Hardened toboggan riders on St Moritz’ legendary Cresta Run hurtle down the track on their bellies, head first, reaching speeds up to 130 kilometres per hour. Many hurt themselves.

Unlike a bobsleigh course, not all the curved banks of the Cresta Run are built high enough to prevent riders from exiting the icy track when they fail to negotiate the right line.

Tweed and cashmere

Some do it in tweed trousers and cashmere jumpers. Some are overweight or well past their prime. Others are beginners, who have forked out SFr450 ($270) for the chance to don old leather knee and elbow pads, and put on ice skates with forked toe spikes replacing the blades. All are amateurs.

Following Willoughby’s parting words, “Remember, you are here to enjoy yourselves and not damage yourselves,” the beginners, or Supplementary Members as they are called, follow their appointed “guru” for further instruction.

“It happens half a dozen times a season,” warns guru Paul Glander about the dangers of getting a finger caught under the toboggan runners, “somebody takes off their glove and a finger stays inside. It can be sewed back on, but it’ll never be any good for picking your nose again.”

Despite the injuries, there have been few deaths in the 117 years of the Cresta Run’s existence. Set up by British tourists and St Moritz hoteliers in 1885, it was the first competitive toboggan run in Europe.

It spawned the bobsleigh, which has outgrown it in popularity, but not in eccentricity.

European aristocrats

It is still lorded over by English gentlemen and European aristocrats. It is a private club and women, children and pets are not allowed.

A Union Jack proudly flutters in the breeze above the clubhouse where German and Italian is spoken as much as English.

The Austrian-German national, Arnold von Bohlen und Halbach, is the club’s vice-president and well represented on the X-ray, having broken both femurs, his collarbone, an arm and shoulder and countless fingers and ribs.

“You have to expect to get some bruises,” says the 62-year-old von Bohlen und Halbach nonchalantly. “It’s part of the sport.”

“It was my idea to provide instruction for the beginners,” he says. “The year I broke one of my femurs I still wanted to do something in the club so I took over beginners and told them how to ride, or not to ride.”

Von Bohlen und Halbach has been coming to St Moritz since 1956 to ride the Cresta Run.

A 55-year-old French-American doctor, Jean Noël Prade, says he intends to ride long enough to break the age record set by an 83-year-old.

The attraction of the Cresta Run, Prade says, is “adrenalin and speed and you don’t get slower the older you get, which is one of the few sports where that is possible.”

Both Prade and von Bohlen und Halbach wear skin-tight lycra suits while other members favour 19th century Victorian fashion.
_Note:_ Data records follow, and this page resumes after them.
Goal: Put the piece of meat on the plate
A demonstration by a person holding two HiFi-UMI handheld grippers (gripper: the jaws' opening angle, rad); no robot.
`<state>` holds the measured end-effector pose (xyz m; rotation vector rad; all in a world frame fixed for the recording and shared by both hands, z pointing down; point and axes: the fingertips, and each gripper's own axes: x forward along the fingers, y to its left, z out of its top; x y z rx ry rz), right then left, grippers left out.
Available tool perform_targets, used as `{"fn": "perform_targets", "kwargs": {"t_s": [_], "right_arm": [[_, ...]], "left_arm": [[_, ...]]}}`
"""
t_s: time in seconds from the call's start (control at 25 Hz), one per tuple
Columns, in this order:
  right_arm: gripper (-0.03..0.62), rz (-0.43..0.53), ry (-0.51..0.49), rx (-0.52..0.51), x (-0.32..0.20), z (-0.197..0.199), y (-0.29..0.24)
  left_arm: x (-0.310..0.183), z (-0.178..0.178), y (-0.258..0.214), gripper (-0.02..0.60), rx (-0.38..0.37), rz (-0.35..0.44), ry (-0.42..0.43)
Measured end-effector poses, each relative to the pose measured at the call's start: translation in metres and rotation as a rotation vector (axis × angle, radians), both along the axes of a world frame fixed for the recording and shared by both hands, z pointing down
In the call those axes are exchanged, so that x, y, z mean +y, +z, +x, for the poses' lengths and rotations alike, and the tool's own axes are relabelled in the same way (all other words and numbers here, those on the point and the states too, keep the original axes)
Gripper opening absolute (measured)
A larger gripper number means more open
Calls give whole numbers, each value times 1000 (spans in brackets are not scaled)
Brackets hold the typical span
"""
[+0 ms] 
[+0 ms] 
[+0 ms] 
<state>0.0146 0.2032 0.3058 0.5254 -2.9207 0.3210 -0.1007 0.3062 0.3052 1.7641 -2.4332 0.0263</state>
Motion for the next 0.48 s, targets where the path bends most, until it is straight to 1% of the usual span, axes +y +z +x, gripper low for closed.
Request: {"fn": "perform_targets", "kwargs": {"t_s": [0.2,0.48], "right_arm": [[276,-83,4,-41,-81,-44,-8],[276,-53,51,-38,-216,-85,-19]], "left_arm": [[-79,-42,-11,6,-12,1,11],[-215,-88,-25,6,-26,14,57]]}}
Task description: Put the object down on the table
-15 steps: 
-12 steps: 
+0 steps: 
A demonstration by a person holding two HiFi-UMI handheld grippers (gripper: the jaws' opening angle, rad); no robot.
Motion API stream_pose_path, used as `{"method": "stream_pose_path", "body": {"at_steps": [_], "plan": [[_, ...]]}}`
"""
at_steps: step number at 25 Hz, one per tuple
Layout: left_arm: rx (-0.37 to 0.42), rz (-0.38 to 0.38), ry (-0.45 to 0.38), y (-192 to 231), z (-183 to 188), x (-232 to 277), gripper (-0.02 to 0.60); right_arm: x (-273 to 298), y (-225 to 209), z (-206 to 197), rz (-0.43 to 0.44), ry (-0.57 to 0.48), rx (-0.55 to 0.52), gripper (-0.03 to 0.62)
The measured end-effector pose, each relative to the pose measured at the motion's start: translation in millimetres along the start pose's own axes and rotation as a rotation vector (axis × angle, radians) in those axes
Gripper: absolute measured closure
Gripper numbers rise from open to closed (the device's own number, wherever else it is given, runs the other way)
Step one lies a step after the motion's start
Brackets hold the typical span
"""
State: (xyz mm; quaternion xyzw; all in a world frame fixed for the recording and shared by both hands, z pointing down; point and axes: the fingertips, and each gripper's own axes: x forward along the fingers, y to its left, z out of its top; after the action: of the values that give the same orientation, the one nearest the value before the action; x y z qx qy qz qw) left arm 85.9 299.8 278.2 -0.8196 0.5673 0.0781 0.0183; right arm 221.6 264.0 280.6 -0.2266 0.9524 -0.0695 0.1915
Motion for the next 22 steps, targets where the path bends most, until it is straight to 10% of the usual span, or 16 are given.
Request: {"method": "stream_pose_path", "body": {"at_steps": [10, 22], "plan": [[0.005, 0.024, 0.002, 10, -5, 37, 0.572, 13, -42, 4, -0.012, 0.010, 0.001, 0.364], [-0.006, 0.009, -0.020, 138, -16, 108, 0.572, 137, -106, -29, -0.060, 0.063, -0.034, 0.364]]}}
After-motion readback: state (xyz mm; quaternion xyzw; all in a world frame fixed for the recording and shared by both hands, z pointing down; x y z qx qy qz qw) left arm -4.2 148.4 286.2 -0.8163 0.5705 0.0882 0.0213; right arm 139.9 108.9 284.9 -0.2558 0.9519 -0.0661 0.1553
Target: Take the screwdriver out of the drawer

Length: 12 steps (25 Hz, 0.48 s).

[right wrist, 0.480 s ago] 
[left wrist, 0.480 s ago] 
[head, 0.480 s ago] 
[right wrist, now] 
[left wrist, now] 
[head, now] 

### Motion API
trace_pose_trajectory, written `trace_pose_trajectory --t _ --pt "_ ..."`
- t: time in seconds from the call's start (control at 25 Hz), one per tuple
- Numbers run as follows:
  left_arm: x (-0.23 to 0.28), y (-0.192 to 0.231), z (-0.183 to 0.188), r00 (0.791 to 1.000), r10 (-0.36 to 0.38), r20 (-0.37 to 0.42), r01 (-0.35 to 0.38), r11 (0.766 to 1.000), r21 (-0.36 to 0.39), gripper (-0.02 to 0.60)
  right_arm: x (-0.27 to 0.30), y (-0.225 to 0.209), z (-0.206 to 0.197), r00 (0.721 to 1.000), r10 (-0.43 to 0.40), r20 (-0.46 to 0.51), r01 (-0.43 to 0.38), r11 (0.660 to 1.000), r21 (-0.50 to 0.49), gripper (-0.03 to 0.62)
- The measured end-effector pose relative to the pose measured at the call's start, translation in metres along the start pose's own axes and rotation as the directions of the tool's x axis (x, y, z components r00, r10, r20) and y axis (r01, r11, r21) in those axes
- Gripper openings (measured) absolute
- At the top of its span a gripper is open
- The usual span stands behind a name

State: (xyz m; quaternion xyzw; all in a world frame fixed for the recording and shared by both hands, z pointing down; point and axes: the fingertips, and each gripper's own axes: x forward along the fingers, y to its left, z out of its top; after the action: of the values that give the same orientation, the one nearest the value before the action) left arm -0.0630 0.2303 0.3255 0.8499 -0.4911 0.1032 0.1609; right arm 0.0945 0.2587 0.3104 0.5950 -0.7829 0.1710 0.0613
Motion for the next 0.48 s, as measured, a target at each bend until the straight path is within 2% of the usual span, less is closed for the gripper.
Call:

“I’m wearing a nice cashmere jumper with tweed plus twos, as they call them, and knee high socks,” says new member Oliver Jones. “I’ve got club rakes, which are racing shoes, then I wear leather pads on my knees and elbows and metal gauntlets over my gloves.”

Also looking very Victorian is Swiss member Benno Hafner. “I started wearing traditional gear, and I don’t want to change,” he says. “I don’t care if I’m a second faster or not.”

Speed alone no longer appeals to Willoughby who presides over the race proceedings from his vantage point high above the track in the clubhouse tower.

Shuttlecock Club

He scolds beginners over the loudspeaker for going faster than they should have, comments on riders’ dress as they prepare to start, and if a rider goes out at the notorious corner known as Shuttlecock, welcomes him to the “Shuttlecock Club”.

That is, if he follows Willoughby’s precise instructions after the spill: “Face the clubhouse and rise to your feet,” Willoughby says in his introductory lecture.

“Only then do I know that neither of your legs is broken. Then I want both arms in the air and to cross your chest. Only then do I know that your upper arms and shoulders are alright and you are capable of taking your toboggan out of the way, because you are wasting our time down there.”

“I still have a lot of fun and go down a bit more slowly,” says von Bohlen und Halbach.”

“Is it masochism? I don’t know,” adds Prade, before heading out of the clubhouse for yet another ride on the Cresta Run.